» **Directions for this task**
Without including any pictures, reproduce the full listing exactly.

=-=-=-=-=

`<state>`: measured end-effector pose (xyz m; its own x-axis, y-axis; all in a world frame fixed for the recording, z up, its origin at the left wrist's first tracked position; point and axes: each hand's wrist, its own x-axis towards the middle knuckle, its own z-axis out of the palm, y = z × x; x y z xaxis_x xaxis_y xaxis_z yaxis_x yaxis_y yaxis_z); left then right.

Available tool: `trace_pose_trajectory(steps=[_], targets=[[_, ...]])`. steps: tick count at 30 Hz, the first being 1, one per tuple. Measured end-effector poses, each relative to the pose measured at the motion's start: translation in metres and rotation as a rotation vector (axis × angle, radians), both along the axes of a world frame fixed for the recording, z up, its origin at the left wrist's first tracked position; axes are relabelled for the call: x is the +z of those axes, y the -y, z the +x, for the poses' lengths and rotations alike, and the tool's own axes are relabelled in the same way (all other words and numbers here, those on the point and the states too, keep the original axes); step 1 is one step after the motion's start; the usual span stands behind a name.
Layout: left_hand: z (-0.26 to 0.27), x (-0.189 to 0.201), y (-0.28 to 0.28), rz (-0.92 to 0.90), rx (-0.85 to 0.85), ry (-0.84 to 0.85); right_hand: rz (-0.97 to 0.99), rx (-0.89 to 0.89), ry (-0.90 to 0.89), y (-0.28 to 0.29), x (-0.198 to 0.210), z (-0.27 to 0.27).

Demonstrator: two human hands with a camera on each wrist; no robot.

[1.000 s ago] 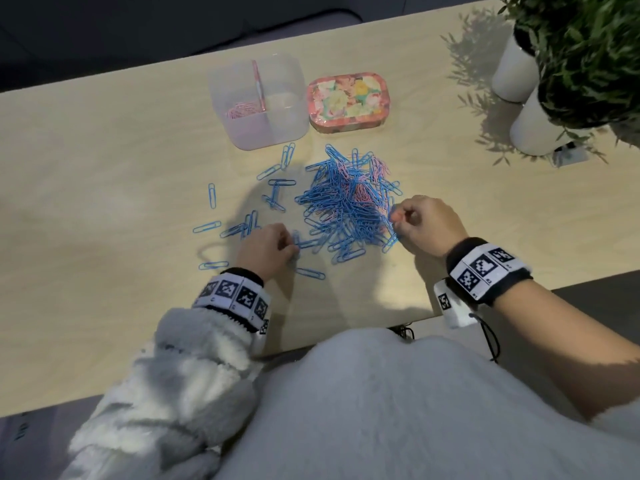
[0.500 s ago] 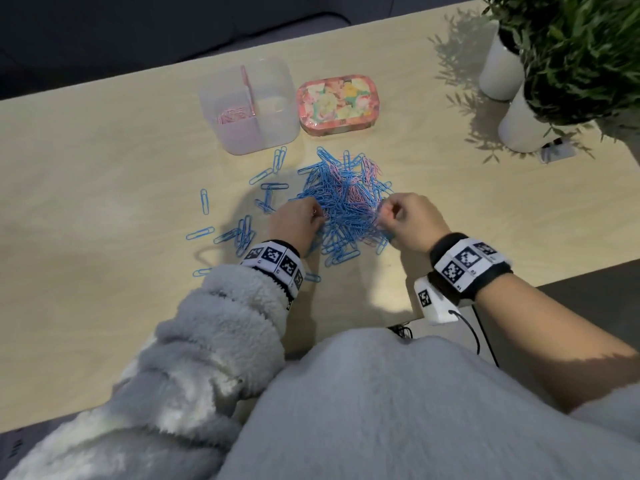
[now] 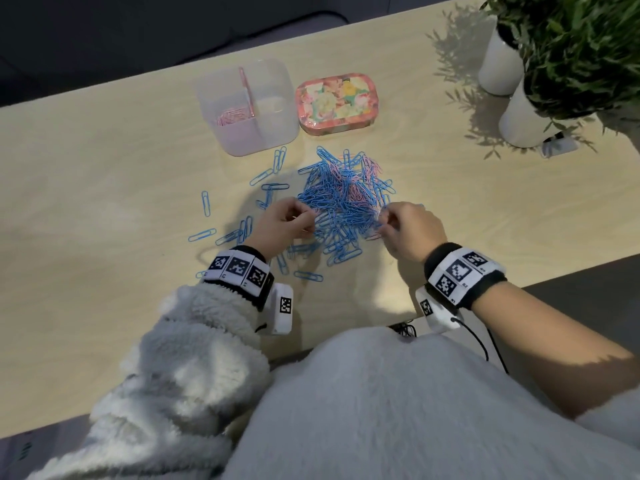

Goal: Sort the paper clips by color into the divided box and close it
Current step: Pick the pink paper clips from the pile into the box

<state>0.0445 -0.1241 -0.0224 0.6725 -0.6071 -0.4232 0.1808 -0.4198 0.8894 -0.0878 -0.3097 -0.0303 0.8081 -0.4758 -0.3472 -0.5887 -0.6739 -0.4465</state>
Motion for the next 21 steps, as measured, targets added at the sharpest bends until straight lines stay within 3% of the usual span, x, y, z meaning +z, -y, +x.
trace_pose_trajectory(steps=[4,7,12,14,18,21], targets=[[-0.007,-0.004,0.01,-0.083,-0.021,-0.077,0.044,-0.163,0.055,0.019,0.008,-0.005],[-0.016,-0.002,0.019,-0.096,-0.05,-0.169,-0.073,-0.214,0.054,0.03,0.013,-0.013],[-0.023,-0.005,0.038,0.001,0.0,-0.384,-0.081,0.06,0.052,0.011,0.011,-0.015],[-0.027,-0.006,0.043,0.066,-0.048,-0.302,-0.056,0.105,-0.012,0.003,0.004,-0.014],[-0.039,-0.011,0.045,0.169,-0.298,0.208,0.053,0.02,0.012,0.006,-0.004,-0.018],[-0.045,-0.01,0.05,0.189,-0.378,0.338,0.027,-0.156,0.079,0.023,0.002,-0.026]])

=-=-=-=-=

» **Solution**
`<state>`: measured end-effector pose (xyz m; its own x-axis, y-axis; all in a world frame fixed for the recording, z up, its origin at the left wrist's first tracked position; point and axes: each hand's wrist, its own x-axis towards the middle knuckle, its own z-axis out of the palm, y = z × x; x y z xaxis_x xaxis_y xaxis_z yaxis_x yaxis_y yaxis_z); left then right.

Available tool: `trace_pose_trajectory(steps=[_], targets=[[_, ...]])`. steps: tick count at 30 Hz, the first being 1, one per tuple. Measured end-effector poses, each relative to the pose measured at the motion's start: translation in metres and rotation as a rotation vector (axis × angle, radians), both along the axes of a world frame fixed for the recording, z up, its origin at the left wrist's first tracked position; axes are relabelled for the call: x is the +z of those axes, y the -y, z the +x, for the poses' lengths and rotations alike, and the tool's own axes are relabelled in the same way (all other words and numbers here, those on the point and the states too, keep the original axes); step 1 is one step after the motion's start; the usual span stands behind a name.
Layout: left_hand: z (-0.26 to 0.27), x (-0.189 to 0.201), y (-0.28 to 0.28), rz (-0.92 to 0.90), rx (-0.85 to 0.85), ry (-0.84 to 0.85); right_hand: rz (-0.97 to 0.99), rx (-0.89 to 0.89), ry (-0.90 to 0.89), y (-0.28 to 0.29), x (-0.198 to 0.210), z (-0.27 to 0.27).

Demonstrator: two human hands with a camera on each wrist; no robot.

[1.000 s ago] 
[0.500 s ago] 
[now] 

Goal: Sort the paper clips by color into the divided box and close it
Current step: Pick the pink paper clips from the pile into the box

<state>0.0445 -0.1241 -0.0224 0.6725 -0.6071 -0.4232 0.1808 -0.4198 0.8894 -0.0878 -0.3097 -0.0303 0.8081 -0.4758 -0.3472 -0.5887 -0.6739 -0.4465</state>
Motion for the next 21 steps, as measured, targets added at the sharpest bends until straight lines stay within 3% of the usual span, x, y, z meaning +z, -y, +x.
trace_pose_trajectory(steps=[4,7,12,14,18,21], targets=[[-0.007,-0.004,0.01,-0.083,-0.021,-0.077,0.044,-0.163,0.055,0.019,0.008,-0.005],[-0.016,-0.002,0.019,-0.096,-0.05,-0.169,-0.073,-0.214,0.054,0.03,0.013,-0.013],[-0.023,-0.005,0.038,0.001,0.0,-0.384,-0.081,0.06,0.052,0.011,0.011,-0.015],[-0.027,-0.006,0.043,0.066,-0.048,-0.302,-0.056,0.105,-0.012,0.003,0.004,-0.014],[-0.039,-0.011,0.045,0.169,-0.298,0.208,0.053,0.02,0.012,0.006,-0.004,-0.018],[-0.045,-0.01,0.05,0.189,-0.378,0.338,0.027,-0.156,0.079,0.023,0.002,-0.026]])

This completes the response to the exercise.